● The task
Would you output the listing exactly, with every image omitted?

● Data extracts

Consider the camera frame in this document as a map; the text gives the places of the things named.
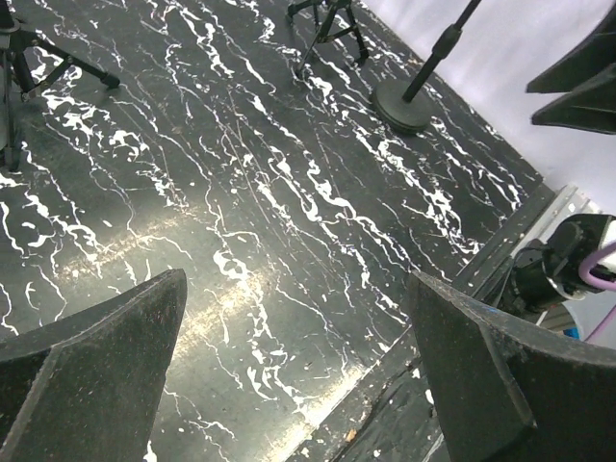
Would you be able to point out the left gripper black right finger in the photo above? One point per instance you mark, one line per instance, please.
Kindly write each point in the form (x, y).
(507, 390)

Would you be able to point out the round base stand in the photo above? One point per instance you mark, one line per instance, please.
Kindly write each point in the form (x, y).
(405, 107)

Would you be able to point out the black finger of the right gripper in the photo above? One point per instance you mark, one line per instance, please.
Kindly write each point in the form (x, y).
(588, 107)
(591, 56)

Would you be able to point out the tripod stand with clip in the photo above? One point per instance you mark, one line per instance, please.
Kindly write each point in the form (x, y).
(16, 38)

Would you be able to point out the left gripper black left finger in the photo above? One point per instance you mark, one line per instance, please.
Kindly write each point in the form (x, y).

● Exercise output
Consider the camera frame in this document as a map; the text gives the places of the things named.
Would you be able to point out the left gripper black right finger in the photo above? One point per instance you mark, one line per instance, please.
Kindly write each point in the form (x, y).
(507, 390)

Would you be able to point out the round base stand in the photo above? One point per instance you mark, one line per instance, please.
Kindly write each point in the form (x, y).
(405, 107)

Would you be able to point out the black finger of the right gripper in the photo above? One point per instance you mark, one line per instance, please.
Kindly write each point in the form (x, y).
(588, 107)
(591, 56)

Would you be able to point out the tripod stand with clip in the photo above? One point per instance you mark, one line per instance, please.
Kindly write each point in the form (x, y).
(16, 38)

Would you be able to point out the left gripper black left finger in the photo above? One point per instance you mark, one line per instance, please.
Kindly write each point in the form (x, y).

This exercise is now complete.